## GIVEN MATERIAL
****************************************

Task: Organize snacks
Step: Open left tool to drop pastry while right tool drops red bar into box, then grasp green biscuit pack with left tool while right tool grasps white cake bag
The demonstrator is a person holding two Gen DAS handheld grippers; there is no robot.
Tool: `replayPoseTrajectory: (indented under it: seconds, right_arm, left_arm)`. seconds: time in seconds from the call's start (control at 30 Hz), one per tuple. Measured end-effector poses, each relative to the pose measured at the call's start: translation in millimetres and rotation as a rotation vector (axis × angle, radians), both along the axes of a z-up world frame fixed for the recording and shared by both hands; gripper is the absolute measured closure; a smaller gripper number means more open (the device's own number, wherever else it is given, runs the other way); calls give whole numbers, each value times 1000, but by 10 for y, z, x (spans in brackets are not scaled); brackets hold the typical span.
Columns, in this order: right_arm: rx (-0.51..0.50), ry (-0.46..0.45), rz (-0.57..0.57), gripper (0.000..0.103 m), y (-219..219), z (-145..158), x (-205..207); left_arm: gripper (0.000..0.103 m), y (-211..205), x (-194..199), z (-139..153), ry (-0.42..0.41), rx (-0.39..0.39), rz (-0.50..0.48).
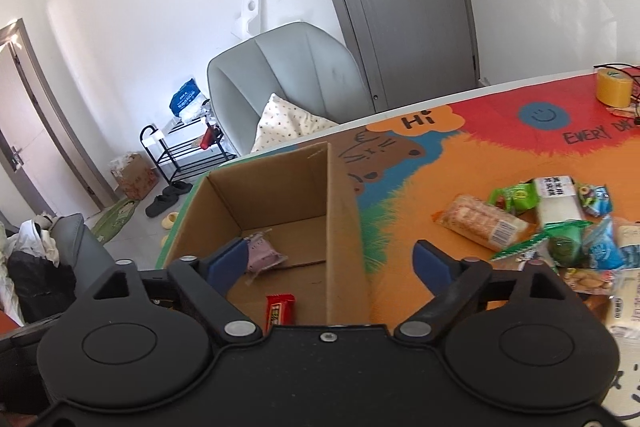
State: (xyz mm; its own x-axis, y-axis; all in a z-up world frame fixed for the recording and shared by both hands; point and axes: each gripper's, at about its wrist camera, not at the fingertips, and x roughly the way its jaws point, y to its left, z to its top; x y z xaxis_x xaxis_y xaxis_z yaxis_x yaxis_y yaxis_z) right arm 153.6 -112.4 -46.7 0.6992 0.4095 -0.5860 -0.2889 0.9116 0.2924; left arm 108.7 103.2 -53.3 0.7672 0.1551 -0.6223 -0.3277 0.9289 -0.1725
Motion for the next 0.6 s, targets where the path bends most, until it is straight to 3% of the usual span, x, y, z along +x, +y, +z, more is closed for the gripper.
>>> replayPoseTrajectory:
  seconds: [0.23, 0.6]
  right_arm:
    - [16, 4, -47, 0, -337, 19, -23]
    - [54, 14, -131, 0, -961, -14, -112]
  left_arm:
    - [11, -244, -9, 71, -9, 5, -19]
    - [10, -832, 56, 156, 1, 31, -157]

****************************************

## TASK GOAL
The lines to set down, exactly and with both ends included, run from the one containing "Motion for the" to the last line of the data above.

## ANSWER
Motion for the next 0.6 s, targets where the path bends most, until it is straight to 3% of the usual span, x, y, z along +x, +y, +z, more is closed for the gripper.
>>> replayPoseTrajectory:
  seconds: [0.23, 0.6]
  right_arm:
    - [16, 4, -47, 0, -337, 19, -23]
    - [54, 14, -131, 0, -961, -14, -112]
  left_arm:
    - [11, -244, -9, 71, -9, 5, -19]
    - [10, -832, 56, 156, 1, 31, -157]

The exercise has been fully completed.